## Records contained in a dataset
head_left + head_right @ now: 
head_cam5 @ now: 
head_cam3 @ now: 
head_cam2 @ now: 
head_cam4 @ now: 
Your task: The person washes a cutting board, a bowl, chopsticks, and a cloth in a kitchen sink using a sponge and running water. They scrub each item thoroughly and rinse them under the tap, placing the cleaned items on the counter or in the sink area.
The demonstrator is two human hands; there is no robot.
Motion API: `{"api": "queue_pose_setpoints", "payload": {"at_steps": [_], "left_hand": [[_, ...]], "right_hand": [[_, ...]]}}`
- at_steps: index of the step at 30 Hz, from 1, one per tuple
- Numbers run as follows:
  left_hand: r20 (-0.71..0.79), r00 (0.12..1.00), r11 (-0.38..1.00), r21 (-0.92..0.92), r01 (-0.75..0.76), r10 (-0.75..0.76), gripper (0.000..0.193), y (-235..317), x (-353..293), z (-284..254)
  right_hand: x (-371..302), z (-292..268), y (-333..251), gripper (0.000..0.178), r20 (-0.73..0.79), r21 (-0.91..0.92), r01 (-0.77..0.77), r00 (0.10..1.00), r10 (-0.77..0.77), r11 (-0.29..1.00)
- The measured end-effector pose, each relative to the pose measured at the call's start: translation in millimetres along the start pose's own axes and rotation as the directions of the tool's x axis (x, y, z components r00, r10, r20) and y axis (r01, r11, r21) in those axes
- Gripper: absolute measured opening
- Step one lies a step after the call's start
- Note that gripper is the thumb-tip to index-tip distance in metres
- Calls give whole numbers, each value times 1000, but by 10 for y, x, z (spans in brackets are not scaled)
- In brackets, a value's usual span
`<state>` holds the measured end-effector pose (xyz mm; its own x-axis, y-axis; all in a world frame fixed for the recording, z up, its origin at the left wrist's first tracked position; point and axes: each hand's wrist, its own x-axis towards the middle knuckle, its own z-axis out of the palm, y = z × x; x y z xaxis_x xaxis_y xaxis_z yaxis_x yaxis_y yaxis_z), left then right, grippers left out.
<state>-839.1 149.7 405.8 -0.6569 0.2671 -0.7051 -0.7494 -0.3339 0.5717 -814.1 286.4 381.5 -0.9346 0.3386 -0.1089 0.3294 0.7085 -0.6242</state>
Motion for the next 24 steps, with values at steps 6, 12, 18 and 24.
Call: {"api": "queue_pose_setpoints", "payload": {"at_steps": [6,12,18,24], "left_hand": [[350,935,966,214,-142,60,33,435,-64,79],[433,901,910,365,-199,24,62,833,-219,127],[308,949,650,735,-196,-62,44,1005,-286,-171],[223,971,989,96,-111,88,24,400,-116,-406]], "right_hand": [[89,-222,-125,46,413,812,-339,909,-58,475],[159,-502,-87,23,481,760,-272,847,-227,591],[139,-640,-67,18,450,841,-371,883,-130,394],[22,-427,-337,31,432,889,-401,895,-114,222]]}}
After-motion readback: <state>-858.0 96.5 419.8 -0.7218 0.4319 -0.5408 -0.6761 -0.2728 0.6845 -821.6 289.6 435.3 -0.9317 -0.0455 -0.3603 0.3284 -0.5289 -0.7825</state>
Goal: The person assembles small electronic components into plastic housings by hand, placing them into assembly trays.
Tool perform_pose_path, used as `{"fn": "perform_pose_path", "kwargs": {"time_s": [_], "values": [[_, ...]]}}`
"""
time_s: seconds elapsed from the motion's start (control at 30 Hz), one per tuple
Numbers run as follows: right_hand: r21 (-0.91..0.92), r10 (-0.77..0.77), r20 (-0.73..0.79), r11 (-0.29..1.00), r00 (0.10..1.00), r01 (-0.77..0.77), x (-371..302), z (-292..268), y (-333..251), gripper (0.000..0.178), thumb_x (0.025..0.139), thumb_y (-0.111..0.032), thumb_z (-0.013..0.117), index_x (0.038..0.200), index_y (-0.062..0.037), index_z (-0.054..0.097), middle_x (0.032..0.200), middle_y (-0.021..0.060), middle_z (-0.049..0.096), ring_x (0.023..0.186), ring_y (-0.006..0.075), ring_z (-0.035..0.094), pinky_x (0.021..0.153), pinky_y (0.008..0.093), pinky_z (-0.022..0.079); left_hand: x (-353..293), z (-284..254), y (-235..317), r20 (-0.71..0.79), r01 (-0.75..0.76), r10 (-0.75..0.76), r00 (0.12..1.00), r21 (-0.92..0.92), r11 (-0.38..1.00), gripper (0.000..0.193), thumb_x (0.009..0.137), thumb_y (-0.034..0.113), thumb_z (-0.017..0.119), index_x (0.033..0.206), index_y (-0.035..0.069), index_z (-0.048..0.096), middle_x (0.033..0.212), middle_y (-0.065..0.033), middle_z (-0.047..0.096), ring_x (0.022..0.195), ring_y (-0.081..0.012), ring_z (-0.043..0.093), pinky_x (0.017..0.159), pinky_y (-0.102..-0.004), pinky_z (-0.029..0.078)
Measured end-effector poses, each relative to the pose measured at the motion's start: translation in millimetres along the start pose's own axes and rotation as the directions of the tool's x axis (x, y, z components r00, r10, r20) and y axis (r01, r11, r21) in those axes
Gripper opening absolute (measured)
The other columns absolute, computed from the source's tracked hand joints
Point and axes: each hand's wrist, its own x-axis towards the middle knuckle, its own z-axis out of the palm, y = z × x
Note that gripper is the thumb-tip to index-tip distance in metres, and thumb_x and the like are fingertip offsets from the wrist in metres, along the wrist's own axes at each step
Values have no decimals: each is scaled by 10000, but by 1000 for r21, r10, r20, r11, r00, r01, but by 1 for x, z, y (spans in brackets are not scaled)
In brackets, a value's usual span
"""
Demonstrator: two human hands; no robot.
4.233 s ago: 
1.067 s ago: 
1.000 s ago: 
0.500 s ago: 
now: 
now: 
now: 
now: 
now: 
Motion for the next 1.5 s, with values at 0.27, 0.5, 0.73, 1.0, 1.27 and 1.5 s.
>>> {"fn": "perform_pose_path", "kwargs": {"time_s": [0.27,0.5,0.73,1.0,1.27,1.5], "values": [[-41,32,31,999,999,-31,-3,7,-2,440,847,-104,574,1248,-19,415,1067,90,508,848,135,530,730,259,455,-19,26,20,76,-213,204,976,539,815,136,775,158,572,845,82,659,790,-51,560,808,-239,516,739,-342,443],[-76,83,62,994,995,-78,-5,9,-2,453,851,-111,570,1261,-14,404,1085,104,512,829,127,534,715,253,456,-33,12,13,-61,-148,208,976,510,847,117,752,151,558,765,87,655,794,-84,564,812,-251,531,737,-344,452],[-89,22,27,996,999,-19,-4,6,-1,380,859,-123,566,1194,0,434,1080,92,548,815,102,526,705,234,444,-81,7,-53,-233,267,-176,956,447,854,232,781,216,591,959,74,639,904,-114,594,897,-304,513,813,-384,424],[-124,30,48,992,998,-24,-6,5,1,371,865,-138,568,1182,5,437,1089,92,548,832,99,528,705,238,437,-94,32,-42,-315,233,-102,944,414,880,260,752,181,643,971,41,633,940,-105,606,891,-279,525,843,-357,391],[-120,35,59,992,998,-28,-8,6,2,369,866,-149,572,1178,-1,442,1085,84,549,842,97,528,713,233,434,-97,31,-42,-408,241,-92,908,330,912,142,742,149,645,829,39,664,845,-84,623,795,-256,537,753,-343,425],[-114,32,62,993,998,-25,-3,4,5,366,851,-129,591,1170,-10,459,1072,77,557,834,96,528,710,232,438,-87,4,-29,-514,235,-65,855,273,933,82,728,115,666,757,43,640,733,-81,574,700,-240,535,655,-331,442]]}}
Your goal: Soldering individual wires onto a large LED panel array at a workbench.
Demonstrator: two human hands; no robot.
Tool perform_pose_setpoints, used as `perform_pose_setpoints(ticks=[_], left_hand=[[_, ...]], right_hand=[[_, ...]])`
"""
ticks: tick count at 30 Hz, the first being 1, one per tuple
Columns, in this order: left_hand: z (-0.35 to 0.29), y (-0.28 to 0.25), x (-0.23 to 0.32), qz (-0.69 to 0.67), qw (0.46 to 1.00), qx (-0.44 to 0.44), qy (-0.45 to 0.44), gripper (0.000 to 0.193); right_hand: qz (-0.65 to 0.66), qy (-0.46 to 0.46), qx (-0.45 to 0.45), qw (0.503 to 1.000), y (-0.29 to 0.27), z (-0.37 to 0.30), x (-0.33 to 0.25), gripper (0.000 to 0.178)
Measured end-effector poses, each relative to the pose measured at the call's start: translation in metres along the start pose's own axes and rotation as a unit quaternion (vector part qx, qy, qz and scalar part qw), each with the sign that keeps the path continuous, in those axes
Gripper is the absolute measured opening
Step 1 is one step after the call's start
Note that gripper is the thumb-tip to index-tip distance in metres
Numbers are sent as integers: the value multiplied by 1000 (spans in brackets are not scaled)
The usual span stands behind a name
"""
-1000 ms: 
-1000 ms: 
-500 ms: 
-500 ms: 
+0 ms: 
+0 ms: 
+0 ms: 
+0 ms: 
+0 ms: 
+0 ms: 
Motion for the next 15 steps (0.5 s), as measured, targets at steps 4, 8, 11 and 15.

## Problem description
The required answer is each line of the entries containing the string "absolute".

## Written reply
- Gripper: absolute measured opening
Gripper opening absolute (measured)
The other columns absolute, computed from the source's tracked hand joints
Gripper is the absolute measured opening

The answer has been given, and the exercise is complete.